→ Recorded data
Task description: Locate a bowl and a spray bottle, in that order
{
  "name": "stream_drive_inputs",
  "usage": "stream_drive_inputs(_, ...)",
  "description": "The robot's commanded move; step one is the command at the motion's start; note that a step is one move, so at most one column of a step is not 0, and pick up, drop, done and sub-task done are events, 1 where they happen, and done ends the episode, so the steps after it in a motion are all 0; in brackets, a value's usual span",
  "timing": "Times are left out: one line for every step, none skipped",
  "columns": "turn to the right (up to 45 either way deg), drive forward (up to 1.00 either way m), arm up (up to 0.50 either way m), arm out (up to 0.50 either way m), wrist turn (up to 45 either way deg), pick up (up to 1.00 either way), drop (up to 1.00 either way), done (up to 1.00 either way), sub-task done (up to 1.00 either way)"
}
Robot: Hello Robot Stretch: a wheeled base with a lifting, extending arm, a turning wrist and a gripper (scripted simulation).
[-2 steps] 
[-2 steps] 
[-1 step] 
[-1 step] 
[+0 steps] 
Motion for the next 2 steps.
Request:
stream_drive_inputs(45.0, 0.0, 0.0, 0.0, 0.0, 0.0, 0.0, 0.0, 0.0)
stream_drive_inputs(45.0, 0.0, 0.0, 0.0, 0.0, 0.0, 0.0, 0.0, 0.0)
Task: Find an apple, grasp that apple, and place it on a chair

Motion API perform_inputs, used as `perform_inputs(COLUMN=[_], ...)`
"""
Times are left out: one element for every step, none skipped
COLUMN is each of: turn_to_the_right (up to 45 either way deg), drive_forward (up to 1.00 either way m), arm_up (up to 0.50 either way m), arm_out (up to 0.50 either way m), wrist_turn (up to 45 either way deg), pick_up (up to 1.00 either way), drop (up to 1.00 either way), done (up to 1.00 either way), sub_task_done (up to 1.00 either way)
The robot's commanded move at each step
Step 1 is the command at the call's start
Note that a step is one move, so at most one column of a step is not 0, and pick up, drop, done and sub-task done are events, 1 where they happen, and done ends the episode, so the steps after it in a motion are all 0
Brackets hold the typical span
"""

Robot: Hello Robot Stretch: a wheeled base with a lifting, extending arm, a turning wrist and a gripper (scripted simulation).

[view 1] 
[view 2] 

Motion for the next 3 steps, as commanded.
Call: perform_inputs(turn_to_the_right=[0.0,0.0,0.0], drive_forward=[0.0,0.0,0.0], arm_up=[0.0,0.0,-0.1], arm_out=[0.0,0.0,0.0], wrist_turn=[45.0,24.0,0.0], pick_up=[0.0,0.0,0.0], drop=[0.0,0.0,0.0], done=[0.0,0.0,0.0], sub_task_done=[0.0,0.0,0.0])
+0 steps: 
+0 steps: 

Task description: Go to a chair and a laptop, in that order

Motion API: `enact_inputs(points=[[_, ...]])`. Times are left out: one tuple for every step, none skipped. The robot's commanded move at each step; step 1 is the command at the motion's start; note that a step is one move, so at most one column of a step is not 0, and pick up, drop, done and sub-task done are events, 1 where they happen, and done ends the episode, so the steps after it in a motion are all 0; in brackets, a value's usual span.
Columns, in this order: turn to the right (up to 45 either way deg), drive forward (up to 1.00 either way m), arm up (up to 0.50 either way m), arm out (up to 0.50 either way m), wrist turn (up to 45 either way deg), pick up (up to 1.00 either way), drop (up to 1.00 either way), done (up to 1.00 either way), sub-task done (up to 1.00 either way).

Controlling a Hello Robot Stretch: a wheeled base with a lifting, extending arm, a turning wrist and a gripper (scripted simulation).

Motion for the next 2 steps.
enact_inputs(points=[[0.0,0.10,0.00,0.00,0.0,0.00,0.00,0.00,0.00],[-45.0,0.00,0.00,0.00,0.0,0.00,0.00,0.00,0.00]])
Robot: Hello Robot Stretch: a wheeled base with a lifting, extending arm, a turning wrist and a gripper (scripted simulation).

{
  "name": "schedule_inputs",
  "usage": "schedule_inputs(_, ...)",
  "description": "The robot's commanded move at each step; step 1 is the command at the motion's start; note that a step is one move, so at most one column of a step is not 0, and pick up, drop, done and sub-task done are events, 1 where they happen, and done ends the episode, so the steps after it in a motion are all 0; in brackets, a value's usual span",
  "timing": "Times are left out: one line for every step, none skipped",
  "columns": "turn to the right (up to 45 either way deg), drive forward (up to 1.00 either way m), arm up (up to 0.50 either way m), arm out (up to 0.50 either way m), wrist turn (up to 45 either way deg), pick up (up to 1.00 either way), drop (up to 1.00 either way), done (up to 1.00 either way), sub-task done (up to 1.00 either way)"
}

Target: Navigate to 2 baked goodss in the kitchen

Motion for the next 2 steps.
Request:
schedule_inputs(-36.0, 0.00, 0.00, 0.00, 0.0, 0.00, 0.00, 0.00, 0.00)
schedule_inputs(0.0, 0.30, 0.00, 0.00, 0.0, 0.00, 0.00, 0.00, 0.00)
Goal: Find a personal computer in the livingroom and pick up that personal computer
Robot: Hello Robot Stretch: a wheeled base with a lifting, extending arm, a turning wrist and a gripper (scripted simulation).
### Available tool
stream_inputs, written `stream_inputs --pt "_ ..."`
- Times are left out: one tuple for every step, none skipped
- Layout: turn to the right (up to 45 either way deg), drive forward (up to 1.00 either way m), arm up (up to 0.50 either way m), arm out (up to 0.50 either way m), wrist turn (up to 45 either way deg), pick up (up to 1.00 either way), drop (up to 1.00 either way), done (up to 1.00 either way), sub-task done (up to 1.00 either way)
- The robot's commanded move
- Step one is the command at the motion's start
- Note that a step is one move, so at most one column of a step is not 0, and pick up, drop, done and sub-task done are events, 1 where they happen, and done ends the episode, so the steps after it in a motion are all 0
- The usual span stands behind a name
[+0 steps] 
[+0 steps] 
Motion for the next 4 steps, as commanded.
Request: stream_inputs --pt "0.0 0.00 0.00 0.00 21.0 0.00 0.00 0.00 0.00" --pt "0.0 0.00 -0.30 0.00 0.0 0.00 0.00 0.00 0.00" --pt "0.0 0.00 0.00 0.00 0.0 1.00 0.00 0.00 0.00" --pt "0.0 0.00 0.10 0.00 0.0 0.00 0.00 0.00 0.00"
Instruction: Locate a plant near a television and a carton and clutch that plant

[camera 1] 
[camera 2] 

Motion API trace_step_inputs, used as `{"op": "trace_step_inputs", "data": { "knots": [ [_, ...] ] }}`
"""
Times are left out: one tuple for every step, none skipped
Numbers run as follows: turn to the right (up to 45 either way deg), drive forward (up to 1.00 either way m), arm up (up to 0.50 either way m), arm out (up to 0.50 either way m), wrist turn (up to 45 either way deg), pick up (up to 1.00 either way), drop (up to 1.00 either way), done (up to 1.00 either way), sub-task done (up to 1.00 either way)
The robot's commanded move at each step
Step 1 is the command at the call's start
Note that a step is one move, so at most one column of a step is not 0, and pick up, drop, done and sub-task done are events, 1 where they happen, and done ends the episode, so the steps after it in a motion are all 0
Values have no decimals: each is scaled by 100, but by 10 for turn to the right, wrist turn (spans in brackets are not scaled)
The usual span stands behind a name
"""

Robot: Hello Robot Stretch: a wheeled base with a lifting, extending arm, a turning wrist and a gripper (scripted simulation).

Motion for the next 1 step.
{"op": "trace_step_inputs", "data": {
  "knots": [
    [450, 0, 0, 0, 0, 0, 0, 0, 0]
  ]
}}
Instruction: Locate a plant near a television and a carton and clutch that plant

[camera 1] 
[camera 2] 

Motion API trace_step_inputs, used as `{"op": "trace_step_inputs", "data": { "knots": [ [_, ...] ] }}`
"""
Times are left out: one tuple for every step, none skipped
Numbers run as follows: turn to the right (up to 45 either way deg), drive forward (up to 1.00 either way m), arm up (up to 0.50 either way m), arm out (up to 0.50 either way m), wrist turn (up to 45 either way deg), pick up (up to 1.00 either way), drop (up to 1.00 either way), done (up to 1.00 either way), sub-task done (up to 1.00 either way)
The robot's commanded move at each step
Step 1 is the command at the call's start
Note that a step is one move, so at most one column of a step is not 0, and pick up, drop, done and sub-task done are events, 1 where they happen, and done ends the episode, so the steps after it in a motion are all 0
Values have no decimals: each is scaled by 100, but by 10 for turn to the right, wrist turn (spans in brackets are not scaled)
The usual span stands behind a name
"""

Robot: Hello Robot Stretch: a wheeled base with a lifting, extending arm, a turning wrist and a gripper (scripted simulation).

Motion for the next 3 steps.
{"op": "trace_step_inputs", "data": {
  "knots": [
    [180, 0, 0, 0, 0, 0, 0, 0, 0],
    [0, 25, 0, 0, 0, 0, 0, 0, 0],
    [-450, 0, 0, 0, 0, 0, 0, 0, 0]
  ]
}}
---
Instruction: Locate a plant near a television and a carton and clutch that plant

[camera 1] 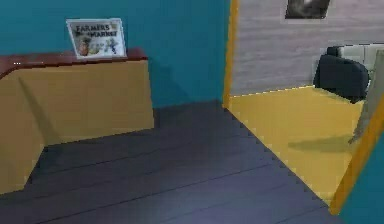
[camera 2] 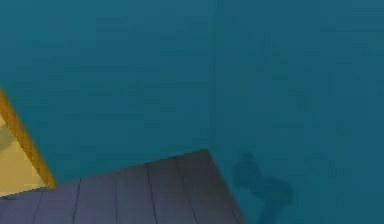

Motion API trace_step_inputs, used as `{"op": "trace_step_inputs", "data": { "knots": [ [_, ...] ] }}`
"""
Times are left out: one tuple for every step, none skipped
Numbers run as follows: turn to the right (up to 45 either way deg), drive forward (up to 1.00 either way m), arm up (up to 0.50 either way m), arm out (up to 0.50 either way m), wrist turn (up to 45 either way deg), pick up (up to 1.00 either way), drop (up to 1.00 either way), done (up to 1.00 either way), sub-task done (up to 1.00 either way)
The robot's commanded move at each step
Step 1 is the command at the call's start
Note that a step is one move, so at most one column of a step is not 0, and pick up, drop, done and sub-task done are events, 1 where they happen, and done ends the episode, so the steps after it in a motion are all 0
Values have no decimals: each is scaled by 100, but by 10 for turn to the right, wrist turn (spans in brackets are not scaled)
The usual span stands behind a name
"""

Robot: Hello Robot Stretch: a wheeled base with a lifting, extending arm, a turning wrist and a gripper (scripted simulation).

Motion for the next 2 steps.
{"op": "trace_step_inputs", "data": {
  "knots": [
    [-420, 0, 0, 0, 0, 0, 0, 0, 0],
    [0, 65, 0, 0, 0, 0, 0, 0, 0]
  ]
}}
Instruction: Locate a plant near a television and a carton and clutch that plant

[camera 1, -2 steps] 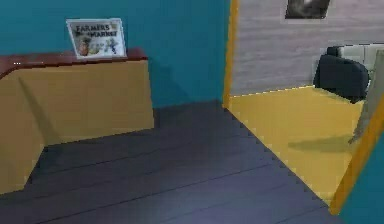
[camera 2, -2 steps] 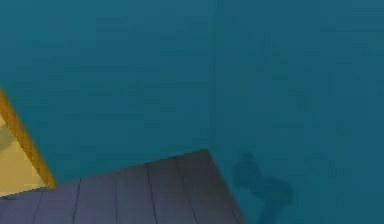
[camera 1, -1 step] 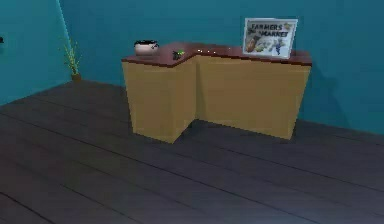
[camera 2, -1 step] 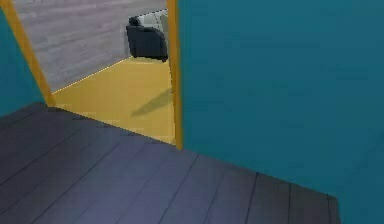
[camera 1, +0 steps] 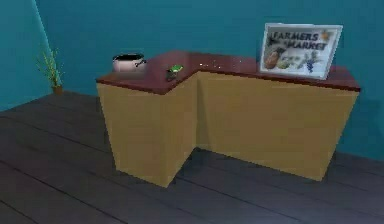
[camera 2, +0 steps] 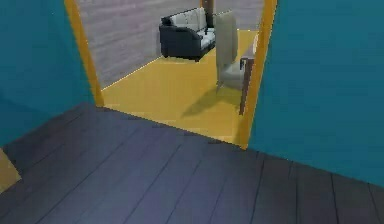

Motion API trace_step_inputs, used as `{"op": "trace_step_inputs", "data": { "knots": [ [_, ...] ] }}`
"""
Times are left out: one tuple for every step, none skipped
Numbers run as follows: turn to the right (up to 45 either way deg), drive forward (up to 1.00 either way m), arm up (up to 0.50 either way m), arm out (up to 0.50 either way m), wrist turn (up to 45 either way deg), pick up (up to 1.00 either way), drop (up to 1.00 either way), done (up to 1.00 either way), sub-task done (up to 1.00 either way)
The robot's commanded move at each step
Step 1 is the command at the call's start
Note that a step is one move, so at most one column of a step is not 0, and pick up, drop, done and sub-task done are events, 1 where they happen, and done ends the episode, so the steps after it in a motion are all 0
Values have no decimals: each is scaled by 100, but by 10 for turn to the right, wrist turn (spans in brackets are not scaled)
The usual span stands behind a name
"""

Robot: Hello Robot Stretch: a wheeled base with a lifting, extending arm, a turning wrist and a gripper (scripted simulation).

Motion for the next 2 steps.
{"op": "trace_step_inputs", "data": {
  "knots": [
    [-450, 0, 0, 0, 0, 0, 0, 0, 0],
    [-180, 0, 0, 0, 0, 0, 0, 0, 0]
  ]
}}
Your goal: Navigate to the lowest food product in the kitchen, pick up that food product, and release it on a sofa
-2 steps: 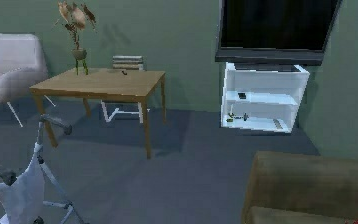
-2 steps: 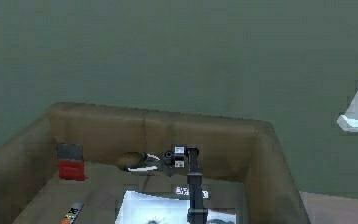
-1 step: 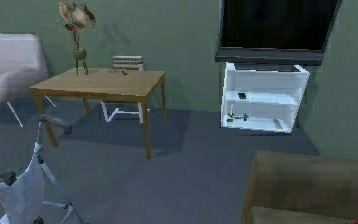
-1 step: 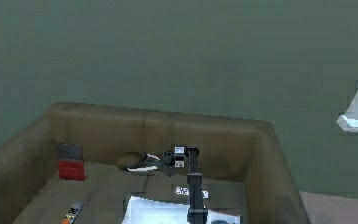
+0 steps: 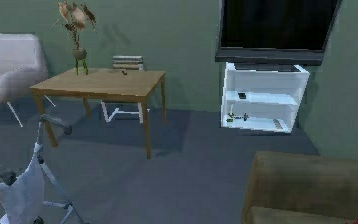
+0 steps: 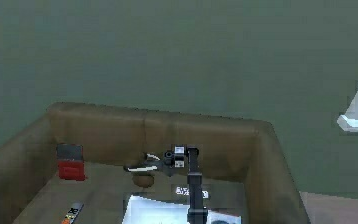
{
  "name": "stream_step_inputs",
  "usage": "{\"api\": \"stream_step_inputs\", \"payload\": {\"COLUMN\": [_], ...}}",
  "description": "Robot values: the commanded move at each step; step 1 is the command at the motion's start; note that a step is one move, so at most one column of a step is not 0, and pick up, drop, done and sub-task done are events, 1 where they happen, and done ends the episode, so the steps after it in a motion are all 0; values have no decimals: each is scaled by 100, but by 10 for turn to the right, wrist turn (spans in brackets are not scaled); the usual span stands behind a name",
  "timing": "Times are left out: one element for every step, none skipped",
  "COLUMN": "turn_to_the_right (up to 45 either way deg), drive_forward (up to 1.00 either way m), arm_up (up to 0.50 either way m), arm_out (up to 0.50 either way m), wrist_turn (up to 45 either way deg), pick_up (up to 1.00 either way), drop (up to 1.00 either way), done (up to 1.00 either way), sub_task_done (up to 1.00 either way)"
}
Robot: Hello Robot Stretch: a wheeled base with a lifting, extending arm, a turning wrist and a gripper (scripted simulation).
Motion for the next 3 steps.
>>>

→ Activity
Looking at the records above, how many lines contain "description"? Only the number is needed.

→ Response to this task
5